▸ **Exercise requirements**
From the entries below, count the lines holding the word "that" and give nothing but the number.

(Records contained in a dataset)
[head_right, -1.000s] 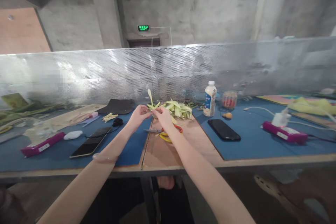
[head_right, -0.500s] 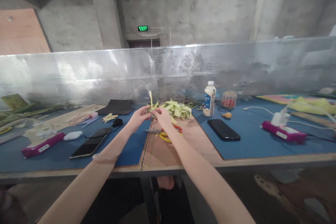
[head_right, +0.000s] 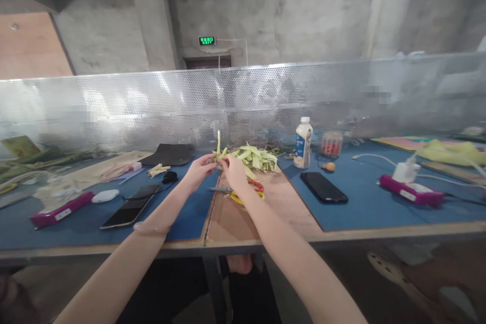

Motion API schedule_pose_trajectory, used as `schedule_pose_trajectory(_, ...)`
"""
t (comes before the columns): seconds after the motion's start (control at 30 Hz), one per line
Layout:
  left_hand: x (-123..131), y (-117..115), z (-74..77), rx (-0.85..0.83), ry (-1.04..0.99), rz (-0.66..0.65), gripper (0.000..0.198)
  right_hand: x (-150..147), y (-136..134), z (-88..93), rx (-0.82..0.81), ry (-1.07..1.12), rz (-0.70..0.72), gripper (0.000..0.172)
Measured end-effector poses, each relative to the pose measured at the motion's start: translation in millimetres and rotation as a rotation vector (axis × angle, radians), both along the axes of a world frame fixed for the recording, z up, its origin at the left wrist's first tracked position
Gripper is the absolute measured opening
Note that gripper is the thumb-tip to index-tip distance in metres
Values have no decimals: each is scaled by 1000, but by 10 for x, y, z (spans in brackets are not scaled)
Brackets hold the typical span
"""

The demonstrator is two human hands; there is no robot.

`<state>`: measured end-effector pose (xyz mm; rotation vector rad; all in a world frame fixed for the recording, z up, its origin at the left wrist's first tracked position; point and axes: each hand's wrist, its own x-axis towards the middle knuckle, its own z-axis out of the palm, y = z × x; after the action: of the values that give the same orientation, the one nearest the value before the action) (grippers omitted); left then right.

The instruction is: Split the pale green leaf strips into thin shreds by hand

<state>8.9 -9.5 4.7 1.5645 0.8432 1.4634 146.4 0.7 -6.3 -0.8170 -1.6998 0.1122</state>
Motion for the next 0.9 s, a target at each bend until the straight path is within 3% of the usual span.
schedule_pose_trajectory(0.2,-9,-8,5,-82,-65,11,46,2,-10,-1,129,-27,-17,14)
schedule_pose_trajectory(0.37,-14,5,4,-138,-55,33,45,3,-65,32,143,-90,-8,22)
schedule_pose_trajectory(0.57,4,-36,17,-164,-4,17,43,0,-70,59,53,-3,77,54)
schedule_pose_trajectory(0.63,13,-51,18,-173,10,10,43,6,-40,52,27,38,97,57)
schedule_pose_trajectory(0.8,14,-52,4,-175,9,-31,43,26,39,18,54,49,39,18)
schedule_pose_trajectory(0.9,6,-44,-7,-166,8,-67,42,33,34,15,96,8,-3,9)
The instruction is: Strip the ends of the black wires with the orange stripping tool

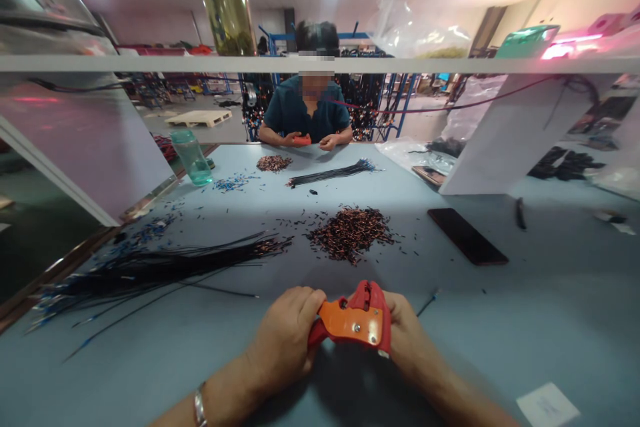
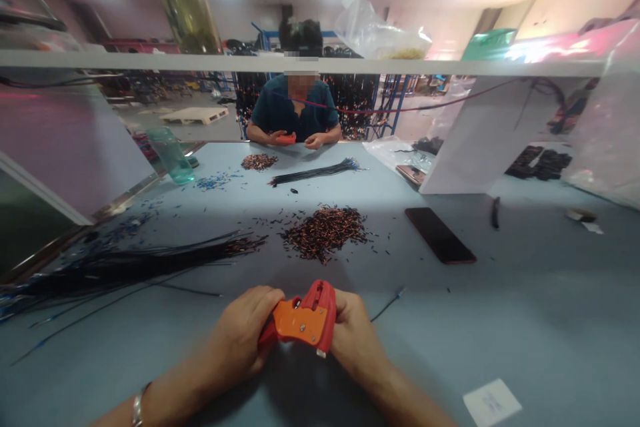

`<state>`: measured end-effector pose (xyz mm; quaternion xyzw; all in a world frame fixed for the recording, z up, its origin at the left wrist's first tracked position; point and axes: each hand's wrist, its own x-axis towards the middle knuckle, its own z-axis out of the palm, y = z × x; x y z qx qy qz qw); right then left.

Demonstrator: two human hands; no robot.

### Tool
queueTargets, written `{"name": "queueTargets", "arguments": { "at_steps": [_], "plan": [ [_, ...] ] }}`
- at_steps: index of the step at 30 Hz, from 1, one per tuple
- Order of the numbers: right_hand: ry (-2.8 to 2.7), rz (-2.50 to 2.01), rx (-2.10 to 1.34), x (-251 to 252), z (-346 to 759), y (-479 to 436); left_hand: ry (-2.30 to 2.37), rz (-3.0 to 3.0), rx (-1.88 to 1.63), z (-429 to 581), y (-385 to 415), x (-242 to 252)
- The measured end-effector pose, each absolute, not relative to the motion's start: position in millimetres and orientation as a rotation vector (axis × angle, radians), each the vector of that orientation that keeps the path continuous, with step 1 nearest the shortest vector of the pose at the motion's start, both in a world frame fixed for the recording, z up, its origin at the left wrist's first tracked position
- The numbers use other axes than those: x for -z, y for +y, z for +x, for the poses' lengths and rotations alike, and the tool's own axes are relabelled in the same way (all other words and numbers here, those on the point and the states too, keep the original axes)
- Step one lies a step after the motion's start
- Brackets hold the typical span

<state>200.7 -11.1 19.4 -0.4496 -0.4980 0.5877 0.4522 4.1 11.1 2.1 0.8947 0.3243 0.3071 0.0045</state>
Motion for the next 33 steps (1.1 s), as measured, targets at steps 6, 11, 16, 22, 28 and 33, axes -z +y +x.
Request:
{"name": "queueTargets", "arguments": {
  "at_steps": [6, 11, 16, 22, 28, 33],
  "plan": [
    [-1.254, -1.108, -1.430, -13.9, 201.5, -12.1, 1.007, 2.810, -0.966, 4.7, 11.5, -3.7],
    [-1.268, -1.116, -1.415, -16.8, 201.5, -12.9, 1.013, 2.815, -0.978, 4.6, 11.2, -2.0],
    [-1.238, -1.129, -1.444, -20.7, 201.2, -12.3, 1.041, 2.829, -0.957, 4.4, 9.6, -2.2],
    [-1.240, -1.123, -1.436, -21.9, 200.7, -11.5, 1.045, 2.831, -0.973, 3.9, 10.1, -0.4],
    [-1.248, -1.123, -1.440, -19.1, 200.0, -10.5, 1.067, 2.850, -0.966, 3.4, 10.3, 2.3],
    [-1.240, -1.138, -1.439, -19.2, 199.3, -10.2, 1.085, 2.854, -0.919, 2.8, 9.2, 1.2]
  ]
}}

▸ **Reply**
3